◆ Exercise aim
Could you report every line from the entries that includes the word "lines"?

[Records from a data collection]

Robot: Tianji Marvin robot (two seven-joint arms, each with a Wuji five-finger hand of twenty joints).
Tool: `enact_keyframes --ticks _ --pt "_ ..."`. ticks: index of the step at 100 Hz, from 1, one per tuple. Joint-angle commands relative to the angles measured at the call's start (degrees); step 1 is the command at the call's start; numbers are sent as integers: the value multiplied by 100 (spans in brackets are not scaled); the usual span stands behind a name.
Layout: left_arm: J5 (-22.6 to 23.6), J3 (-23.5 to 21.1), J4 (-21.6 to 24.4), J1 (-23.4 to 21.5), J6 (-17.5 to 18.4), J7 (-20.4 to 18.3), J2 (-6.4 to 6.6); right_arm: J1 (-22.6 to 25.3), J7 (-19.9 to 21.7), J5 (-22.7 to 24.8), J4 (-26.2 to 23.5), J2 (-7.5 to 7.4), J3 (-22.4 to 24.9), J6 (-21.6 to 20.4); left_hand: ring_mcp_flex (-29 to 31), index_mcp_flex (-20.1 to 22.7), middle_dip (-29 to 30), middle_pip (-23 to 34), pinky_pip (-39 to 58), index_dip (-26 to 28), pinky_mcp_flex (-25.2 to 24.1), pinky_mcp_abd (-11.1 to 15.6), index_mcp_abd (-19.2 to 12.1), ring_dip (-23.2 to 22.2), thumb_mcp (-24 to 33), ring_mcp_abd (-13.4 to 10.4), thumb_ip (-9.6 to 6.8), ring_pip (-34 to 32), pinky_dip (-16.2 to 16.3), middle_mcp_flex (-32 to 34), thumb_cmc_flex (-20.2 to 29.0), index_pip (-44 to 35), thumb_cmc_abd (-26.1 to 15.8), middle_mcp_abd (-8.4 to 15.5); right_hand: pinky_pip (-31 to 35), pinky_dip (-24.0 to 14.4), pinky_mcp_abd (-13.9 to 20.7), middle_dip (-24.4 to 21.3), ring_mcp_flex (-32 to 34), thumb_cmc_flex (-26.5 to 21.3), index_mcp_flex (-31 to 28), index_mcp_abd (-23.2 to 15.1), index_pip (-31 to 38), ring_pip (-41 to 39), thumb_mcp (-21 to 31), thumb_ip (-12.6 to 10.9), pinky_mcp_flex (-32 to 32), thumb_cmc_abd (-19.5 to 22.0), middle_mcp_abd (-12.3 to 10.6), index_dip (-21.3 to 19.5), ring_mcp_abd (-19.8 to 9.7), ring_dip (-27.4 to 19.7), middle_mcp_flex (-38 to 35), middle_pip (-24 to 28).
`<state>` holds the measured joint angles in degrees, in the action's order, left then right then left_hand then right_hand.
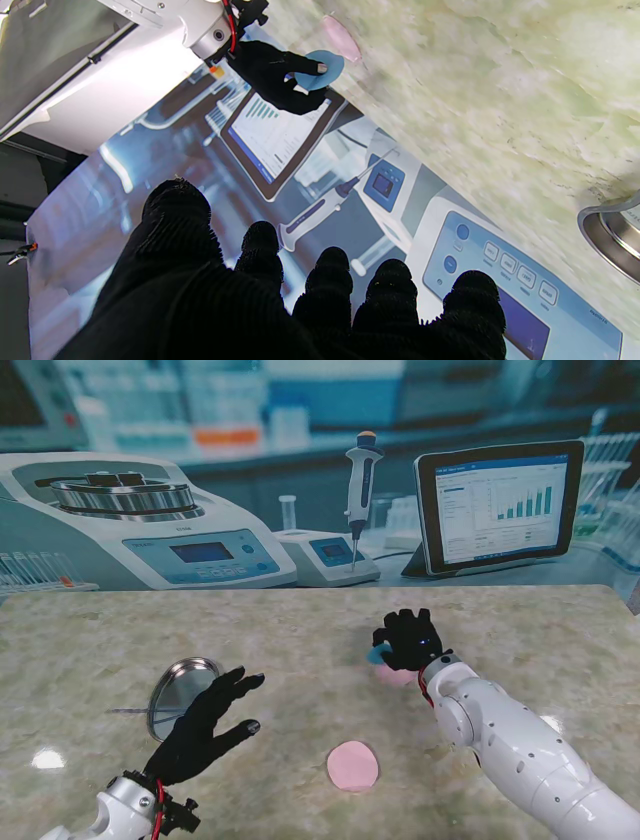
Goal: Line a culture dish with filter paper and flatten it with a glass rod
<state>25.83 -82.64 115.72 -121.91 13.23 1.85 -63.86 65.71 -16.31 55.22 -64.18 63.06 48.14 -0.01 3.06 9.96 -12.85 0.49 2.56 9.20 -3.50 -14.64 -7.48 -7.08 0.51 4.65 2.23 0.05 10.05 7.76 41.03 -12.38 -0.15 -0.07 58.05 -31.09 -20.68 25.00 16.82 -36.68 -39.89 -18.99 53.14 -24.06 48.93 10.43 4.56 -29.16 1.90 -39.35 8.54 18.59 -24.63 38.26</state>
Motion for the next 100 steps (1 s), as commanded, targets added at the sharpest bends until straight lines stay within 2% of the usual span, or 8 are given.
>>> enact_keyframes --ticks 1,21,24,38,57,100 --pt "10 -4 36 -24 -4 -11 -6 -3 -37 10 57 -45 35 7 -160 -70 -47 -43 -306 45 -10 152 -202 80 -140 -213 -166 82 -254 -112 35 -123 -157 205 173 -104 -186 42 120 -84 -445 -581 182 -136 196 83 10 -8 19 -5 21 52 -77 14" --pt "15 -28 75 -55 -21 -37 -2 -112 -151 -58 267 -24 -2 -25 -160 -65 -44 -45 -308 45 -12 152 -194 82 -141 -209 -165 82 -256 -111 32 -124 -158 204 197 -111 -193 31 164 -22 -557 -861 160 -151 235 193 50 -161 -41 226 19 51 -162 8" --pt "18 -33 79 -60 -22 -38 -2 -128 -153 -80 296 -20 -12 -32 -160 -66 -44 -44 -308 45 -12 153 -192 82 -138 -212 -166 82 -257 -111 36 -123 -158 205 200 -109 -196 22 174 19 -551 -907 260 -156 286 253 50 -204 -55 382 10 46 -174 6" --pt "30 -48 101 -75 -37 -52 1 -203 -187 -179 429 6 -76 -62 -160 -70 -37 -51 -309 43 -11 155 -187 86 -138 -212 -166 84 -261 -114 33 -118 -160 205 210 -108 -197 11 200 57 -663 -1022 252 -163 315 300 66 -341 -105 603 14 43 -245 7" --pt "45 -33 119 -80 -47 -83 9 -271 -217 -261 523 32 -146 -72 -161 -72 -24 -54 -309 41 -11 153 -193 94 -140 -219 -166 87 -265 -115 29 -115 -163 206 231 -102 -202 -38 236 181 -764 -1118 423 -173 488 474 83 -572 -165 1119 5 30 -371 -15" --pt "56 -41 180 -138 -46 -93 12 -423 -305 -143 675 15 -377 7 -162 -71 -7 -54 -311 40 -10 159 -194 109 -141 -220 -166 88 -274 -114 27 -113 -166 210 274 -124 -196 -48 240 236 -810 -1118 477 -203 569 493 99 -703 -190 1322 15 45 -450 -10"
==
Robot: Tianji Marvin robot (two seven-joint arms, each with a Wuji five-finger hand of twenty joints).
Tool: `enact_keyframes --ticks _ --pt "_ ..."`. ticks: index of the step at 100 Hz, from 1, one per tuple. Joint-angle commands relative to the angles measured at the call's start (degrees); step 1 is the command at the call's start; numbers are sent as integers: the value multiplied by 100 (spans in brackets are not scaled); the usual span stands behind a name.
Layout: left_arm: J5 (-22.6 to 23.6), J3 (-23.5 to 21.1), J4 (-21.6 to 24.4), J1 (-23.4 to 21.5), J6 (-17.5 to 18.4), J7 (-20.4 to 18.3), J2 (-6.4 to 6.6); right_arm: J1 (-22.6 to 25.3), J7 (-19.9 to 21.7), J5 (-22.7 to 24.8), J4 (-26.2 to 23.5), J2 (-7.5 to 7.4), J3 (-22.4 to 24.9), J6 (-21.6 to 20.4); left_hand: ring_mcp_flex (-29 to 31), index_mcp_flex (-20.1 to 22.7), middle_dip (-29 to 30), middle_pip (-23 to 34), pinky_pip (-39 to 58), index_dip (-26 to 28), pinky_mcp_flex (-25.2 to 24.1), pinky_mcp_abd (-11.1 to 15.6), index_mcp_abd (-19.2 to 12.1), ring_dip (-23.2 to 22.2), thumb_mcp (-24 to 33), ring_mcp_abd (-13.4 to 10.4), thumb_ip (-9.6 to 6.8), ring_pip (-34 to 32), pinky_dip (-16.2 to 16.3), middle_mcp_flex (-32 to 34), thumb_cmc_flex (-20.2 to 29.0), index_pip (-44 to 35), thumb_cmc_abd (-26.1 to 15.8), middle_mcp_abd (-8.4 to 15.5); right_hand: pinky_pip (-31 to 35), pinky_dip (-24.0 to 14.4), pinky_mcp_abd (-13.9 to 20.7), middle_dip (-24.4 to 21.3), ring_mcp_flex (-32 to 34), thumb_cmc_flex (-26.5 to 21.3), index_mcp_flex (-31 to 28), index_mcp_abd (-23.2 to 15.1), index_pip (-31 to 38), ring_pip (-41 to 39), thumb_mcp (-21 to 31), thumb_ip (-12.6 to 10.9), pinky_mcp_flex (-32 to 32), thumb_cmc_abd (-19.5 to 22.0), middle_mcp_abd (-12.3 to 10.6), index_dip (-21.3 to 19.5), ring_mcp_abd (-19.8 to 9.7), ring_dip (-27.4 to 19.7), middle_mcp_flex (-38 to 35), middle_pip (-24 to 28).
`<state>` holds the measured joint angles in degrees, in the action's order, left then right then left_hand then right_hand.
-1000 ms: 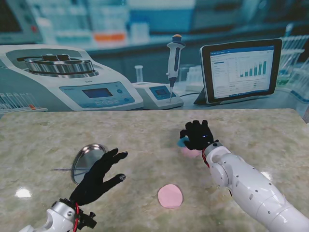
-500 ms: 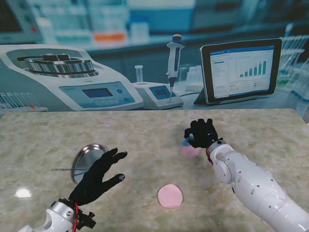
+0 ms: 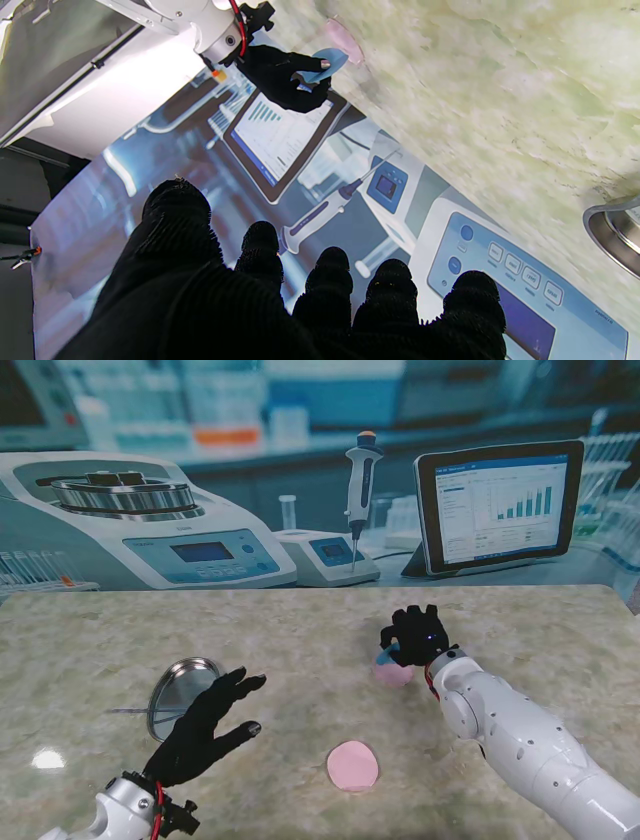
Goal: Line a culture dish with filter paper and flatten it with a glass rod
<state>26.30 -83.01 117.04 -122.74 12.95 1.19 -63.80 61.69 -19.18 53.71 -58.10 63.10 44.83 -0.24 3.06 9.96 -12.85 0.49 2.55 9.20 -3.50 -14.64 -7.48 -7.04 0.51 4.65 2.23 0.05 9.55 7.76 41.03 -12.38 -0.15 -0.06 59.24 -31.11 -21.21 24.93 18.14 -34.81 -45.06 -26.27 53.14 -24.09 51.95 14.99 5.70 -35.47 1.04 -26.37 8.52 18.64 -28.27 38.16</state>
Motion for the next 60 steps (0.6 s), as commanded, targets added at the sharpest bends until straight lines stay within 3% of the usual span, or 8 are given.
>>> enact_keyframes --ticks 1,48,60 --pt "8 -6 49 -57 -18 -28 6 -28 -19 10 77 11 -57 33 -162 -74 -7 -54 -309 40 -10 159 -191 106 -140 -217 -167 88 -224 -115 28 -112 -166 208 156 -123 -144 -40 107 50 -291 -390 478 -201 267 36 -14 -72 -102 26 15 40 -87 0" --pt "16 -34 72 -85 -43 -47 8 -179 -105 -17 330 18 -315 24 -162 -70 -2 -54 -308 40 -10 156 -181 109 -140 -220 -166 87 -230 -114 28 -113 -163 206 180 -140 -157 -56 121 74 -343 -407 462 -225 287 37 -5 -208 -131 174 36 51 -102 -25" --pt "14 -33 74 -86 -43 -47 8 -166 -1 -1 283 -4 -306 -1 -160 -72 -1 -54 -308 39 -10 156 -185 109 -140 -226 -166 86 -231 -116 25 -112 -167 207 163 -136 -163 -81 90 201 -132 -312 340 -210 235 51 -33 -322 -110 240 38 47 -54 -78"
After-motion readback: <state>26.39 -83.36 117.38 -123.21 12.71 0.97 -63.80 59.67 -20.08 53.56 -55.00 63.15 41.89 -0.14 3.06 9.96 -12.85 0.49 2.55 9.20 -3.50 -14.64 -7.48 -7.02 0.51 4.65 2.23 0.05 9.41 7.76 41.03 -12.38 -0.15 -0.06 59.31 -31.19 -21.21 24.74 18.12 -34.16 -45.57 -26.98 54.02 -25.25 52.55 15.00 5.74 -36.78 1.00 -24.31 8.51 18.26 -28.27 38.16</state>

◆ Written response
Motion for the next 100 steps (1 s), as commanded, targets added at the sharpest bends until straight lines stay within 2% of the usual span, or 8 are given.
Motion for the next 60 steps (0.6 s), as commanded, targets added at the sharpest bends until straight lines stay within 3% of the usual span, or 8 are given.

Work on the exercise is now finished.